● Task details
Retype every line of the data, keeping each word exactly.
* * * * * * * * *
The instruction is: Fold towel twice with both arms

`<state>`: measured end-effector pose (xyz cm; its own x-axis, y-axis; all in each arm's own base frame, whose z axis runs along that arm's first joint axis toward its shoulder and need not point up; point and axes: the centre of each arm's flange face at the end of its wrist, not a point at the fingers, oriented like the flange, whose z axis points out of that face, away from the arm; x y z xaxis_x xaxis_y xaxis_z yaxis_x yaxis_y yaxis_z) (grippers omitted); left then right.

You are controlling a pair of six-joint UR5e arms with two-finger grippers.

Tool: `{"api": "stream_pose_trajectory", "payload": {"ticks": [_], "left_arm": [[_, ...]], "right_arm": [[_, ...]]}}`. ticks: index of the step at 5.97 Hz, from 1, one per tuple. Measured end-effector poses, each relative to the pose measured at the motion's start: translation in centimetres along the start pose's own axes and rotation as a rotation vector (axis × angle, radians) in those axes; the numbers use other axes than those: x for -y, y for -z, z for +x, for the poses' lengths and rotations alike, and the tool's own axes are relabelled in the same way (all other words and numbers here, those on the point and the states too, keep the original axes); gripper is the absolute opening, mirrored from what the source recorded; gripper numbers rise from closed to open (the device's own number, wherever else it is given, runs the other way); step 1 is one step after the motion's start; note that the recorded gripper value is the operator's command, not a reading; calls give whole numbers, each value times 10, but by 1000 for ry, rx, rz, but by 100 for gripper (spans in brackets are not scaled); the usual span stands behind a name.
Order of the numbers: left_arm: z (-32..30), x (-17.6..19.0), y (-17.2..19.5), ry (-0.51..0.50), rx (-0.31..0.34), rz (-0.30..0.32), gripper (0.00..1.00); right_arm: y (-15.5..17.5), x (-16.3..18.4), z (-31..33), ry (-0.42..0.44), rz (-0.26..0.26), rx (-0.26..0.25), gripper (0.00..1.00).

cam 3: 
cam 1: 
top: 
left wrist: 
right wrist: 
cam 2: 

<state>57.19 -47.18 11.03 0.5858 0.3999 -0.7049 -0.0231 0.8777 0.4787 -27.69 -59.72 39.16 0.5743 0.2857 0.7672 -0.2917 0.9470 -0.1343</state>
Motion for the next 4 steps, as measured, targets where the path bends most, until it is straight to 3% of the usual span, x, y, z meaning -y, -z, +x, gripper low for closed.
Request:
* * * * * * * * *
● Exercise output
The instruction is: Fold towel twice with both arms

`<state>`: measured end-effector pose (xyz cm; its own x-axis, y-axis; all in each arm's own base frame, whose z axis runs along that arm's first joint axis toward its shoulder and need not point up; point and axes: the centre of each arm's flange face at the end of its wrist, not a point at the fingers, oriented like the flange, whose z axis points out of that face, away from the arm; x y z xaxis_x xaxis_y xaxis_z yaxis_x yaxis_y yaxis_z) (grippers omitted); left then right.

You are controlling a pair of six-joint UR5e arms with two-finger grippers.

Tool: `{"api": "stream_pose_trajectory", "payload": {"ticks": [_], "left_arm": [[_, ...]], "right_arm": [[_, ...]]}}`. ticks: index of the step at 5.97 Hz, from 1, one per tuple. Measured end-effector poses, each relative to the pose measured at the motion's start: translation in centimetres along the start pose's own axes and rotation as a rotation vector (axis × angle, radians) in those axes; the numbers use other axes than those: x for -y, y for -z, z for +x, for the poses' lengths and rotations alike, and the tool's own axes are relabelled in the same way (all other words and numbers here, those on the point and the states too, keep the original axes); gripper is the absolute opening, mirrored from what the source recorded; gripper numbers rise from closed to open (the device's own number, wherever else it is given, runs the other way); step 1 is one step after the motion's start; note that the recorded gripper value is the operator's command, not a reading; calls give whole numbers, each value times 10, but by 1000 for ry, rx, rz, but by 100 for gripper (spans in brackets are not scaled); the usual span stands behind a name.
Order of the numbers: left_arm: z (-32..30), x (-17.6..19.0), y (-17.2..19.5), ry (-0.51..0.50), rx (-0.31..0.34), rz (-0.30..0.32), gripper (0.00..1.00); right_arm: y (-15.5..17.5), x (-16.3..18.4), z (-31..33), ry (-0.42..0.44), rz (-0.26..0.26), rx (-0.26..0.25), gripper (0.00..1.00).

cam 3: 
cam 1: 
top: 
left wrist: 
right wrist: 
cam 2: 

<state>57.19 -47.18 11.03 0.5858 0.3999 -0.7049 -0.0231 0.8777 0.4787 -27.69 -59.72 39.16 0.5743 0.2857 0.7672 -0.2917 0.9470 -0.1343</state>
Motion for the next 4 steps, as measured, targets where the path bends most, until it is straight to 3% of the usual span, x, y, z meaning -y, -z, +x, gripper low for closed.
Request:

That covers the exercise completely.